# YOUR GOAL
When a line of the entries below contains "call", it counts once; state how many such lines there are and nothing else.

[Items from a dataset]
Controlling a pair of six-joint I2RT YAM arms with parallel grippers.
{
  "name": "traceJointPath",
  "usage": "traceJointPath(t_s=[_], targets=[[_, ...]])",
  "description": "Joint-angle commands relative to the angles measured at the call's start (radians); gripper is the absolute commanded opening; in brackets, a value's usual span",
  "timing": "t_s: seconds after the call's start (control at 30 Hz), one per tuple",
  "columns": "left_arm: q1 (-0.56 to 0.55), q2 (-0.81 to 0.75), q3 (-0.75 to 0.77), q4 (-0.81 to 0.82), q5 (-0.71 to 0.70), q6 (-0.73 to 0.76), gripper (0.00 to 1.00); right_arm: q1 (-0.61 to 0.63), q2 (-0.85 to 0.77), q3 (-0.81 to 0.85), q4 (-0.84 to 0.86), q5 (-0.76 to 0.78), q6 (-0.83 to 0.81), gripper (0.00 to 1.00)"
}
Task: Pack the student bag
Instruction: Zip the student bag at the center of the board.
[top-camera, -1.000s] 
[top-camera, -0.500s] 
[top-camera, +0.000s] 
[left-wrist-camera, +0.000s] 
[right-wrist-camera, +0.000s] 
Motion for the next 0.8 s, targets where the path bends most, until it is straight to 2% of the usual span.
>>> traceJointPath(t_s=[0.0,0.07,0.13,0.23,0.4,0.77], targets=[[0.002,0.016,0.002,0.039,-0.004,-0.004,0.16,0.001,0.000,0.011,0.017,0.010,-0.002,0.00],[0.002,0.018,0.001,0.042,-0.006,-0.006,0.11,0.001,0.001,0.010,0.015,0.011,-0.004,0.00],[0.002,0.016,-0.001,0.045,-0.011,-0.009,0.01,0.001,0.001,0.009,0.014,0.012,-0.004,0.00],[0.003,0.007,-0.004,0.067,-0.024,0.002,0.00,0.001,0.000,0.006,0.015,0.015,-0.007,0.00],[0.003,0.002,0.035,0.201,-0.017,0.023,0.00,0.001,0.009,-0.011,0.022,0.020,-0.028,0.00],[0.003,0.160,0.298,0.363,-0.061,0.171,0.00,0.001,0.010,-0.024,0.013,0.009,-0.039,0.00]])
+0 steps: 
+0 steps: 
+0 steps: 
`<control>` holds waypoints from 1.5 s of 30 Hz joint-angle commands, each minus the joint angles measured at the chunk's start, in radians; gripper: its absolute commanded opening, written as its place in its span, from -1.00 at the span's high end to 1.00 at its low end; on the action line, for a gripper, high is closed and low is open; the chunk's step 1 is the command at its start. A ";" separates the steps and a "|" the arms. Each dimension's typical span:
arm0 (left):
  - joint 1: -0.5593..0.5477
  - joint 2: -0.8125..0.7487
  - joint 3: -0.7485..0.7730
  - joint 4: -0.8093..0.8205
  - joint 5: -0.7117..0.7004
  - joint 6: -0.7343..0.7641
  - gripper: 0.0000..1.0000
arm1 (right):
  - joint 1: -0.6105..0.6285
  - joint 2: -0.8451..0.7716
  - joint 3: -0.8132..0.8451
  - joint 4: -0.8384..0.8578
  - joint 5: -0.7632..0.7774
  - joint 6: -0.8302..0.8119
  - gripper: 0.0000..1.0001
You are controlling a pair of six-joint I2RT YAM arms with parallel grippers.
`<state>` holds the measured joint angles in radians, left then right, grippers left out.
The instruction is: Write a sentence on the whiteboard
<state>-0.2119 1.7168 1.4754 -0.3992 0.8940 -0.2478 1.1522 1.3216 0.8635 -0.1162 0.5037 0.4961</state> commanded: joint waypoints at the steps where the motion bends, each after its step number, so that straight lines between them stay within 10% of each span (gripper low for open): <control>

# RESULT
2